■ WORK INSTRUCTION
Line count for "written": state how many lines of the data below include it, and output nothing more.

Stored data:
○ ○ ○ ○ ○ ○ ○
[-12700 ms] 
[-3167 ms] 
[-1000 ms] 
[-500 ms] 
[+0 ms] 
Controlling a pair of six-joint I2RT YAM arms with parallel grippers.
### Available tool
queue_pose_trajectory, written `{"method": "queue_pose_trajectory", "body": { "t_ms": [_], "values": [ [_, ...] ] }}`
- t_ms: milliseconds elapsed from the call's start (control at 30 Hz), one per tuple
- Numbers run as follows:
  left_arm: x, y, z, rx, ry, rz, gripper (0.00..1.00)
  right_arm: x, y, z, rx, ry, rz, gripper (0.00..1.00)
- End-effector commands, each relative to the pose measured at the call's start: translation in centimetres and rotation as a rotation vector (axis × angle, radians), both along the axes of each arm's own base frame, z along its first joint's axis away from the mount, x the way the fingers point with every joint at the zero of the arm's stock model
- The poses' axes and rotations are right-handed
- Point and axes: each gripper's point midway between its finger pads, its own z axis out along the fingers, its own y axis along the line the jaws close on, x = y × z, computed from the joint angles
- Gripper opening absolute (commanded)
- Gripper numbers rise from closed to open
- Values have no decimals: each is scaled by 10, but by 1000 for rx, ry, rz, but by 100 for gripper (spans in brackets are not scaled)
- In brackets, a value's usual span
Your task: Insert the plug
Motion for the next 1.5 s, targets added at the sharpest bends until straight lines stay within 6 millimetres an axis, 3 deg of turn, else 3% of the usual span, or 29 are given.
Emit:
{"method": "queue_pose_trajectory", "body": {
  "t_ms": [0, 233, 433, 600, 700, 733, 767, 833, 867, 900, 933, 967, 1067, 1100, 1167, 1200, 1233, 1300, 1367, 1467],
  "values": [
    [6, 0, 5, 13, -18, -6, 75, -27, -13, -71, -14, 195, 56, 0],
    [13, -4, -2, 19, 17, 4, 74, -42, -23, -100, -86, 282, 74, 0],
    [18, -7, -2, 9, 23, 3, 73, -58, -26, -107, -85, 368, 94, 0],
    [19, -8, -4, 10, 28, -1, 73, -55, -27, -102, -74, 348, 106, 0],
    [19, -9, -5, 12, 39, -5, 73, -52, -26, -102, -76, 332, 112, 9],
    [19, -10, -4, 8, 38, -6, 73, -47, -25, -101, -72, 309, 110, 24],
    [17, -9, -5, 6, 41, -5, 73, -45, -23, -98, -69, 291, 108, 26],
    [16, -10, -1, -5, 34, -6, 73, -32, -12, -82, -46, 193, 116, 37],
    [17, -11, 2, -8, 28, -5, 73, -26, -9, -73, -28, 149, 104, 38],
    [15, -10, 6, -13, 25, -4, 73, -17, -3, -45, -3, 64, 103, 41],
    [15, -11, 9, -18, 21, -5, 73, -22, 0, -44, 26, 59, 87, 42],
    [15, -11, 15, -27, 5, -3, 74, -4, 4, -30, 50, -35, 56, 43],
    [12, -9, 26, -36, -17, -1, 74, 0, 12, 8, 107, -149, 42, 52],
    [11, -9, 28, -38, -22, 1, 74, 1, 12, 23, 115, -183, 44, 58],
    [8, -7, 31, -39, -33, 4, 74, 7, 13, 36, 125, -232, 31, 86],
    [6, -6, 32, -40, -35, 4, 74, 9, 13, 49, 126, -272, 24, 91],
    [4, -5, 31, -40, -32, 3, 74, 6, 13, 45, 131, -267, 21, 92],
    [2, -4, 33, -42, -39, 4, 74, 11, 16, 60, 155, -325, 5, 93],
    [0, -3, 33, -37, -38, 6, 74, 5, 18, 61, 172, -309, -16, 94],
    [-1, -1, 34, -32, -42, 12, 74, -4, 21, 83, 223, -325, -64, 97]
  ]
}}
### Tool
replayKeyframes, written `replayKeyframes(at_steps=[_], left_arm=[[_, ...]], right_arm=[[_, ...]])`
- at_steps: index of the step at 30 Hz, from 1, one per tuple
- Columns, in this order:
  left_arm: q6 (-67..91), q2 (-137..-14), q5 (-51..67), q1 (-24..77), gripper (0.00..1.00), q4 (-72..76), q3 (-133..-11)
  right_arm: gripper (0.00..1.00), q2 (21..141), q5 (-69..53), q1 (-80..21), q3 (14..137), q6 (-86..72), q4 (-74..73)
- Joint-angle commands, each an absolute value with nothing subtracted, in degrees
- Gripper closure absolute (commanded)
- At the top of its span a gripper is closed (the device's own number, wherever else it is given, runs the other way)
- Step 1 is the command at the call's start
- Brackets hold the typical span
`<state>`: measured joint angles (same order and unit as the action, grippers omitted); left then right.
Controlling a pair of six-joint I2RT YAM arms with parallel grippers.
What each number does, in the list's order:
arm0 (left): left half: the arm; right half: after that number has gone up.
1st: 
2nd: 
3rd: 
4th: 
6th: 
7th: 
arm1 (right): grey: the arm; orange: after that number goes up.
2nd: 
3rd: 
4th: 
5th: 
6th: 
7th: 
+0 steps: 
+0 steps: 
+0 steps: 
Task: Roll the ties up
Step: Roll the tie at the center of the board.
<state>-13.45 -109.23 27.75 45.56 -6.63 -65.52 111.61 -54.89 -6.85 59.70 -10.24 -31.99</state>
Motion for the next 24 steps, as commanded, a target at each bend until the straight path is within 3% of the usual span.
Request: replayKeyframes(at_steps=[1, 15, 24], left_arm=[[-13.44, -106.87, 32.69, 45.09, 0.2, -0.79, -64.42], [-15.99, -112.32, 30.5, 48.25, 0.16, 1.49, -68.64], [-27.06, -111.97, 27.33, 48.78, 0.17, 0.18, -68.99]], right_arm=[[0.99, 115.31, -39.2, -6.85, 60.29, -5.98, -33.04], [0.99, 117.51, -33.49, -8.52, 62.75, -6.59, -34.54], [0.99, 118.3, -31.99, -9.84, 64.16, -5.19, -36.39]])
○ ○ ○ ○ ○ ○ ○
■ COMPLETED TASK
2